Lost in the Evidence? Reproducing Document Position and Context Size Effects in RAG

Retrieval-Augmented Generation (RAG) systems rely on retrieved documents being concatenated into a model's input context, making both document ordering and context size critical yet controversial design choices. Prior work reports position-based effects such as lost in the middle and related long-context phenomena. However, empirical findings remain inconsistent and hard to reproduce across models, datasets, and evaluation protocols. In this paper, we present a systematic reproducibility study that revisits these claims and examines how they evolve with contemporary LLMs under a controlled evaluation framework. We first show that topic sampling is a major source of variance: small topic sets can mask or exaggerate ordering effects. Based on repeated subset sampling across multiple topic budgets, we provide a practical calibration procedure that identifies topic counts yielding stable trends at feasible cost. Using these fixed topic sets, we then reproduce and extend results on position sensitivity, re-evaluating lost in the middle and positional biases in modern LLMs. Then, we also study a more realistic RAG scenario in which relevance is mediated by a retriever rather than oracle access to ground-truth documents. In this setting, we re-examine a recent industry study and identify discrepancies to evaluation choices such as limited topic coverage and reliance on LLM-based judges. Finally, we conduct an analysis of how retrieval order and context size affect downstream LLM performance under imperfect retrieval. Our results demonstrate that both factors interact strongly with retrieval quality and model choice, and that conclusions drawn from idealised setups do not always transfer to real-world RAG pipelines. We release all code and configurations to support reproducibility and future work on robust RAG evaluation.

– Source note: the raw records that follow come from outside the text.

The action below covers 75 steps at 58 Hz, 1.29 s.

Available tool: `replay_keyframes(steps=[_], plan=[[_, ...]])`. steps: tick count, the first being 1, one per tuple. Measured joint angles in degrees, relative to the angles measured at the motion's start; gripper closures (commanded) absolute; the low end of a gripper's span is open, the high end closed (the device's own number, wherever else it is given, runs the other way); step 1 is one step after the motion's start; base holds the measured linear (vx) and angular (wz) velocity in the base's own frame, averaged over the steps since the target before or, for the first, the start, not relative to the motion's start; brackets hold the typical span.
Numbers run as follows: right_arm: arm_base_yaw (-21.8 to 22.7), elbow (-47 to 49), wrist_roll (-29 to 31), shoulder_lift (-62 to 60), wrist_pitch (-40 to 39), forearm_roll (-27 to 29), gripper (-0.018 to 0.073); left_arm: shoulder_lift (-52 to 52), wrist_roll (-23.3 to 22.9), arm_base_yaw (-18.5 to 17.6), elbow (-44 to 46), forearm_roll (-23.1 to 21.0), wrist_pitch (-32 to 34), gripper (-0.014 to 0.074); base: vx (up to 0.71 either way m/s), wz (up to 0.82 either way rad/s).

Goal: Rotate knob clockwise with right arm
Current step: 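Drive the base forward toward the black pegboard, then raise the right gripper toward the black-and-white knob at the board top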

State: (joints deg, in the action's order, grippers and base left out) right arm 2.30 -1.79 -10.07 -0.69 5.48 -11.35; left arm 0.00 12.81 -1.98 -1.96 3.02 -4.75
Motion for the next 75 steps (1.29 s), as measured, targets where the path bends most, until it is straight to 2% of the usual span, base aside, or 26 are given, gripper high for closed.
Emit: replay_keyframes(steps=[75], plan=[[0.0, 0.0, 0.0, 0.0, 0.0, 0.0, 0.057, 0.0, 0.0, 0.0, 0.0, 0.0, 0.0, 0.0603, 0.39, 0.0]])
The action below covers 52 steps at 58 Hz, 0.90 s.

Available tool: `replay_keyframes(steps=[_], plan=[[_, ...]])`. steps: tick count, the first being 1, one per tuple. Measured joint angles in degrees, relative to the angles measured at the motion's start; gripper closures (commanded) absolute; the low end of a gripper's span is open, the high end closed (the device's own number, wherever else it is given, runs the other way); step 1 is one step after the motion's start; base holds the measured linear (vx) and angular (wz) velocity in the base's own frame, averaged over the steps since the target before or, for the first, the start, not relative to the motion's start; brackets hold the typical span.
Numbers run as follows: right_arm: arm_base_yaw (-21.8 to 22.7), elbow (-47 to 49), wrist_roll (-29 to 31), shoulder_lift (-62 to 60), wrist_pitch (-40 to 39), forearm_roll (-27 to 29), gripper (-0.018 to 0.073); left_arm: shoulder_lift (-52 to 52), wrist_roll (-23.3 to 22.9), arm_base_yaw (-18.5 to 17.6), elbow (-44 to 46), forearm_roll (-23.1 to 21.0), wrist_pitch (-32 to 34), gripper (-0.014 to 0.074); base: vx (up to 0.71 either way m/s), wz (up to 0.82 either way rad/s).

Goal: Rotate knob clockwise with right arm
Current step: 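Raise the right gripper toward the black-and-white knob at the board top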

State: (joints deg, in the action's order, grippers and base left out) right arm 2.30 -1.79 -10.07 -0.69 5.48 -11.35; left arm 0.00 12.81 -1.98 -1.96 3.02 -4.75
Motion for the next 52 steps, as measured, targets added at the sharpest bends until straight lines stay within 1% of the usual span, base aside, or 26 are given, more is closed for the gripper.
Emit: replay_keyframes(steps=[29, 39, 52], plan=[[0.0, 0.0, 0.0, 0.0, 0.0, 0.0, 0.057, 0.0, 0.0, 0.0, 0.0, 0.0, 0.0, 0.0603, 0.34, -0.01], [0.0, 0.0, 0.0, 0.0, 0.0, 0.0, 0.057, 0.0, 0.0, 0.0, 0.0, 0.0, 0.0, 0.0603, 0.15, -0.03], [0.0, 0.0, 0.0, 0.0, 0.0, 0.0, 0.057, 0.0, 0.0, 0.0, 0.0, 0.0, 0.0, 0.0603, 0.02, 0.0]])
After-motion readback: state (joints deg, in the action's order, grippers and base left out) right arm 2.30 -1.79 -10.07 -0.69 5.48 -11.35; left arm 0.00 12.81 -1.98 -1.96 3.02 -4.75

翻译：[翻译摘要] 检索增强生成系统依赖于将检索到的文档拼接至模型的输入上下文，这使得文档排序与上下文长度成为关键但存在争议的设计选择。先前研究报道了基于位置效应（如"中间迷失"）及相关长上下文现象。然而，跨模型、数据集和评估协议的实证结果仍存在不一致且难以复现的问题。本文提出一项系统性可重复性研究，重新审视这些论断，并考察在受控评估框架下当代大语言模型如何演变这些效应。我们首先证明主题采样是变异的主要来源：小型主题集可能掩盖或夸大排序效应。基于多主题预算下的重复子集采样，我们提出一种实用的校准流程，可识别出能以可行成本产生稳定趋势的主题数量。利用这些固定主题集，我们复现并扩展了关于位置敏感性的结果，重新评估现代大语言模型中的"中间迷失"与位置偏差。随后，我们还研究了一个更真实的RAG场景：其中相关性由检索器中介，而非通过访问真实文档的先验知识。在此设定下，我们重新审视近期一项行业研究，发现其与评估选择（如有限主题覆盖度及依赖基于大语言模型的评委）之间存在不一致性。最后，我们分析了不完美检索条件下检索顺序与上下文长度如何影响下游大语言模型性能。结果表明，这两个因素均与检索质量和模型选择强相互作用，且理想化设定得出的结论并不总能迁移到实际RAG流水线。我们公开所有代码与配置，以支持可重复性及未来关于稳健RAG评估的研究。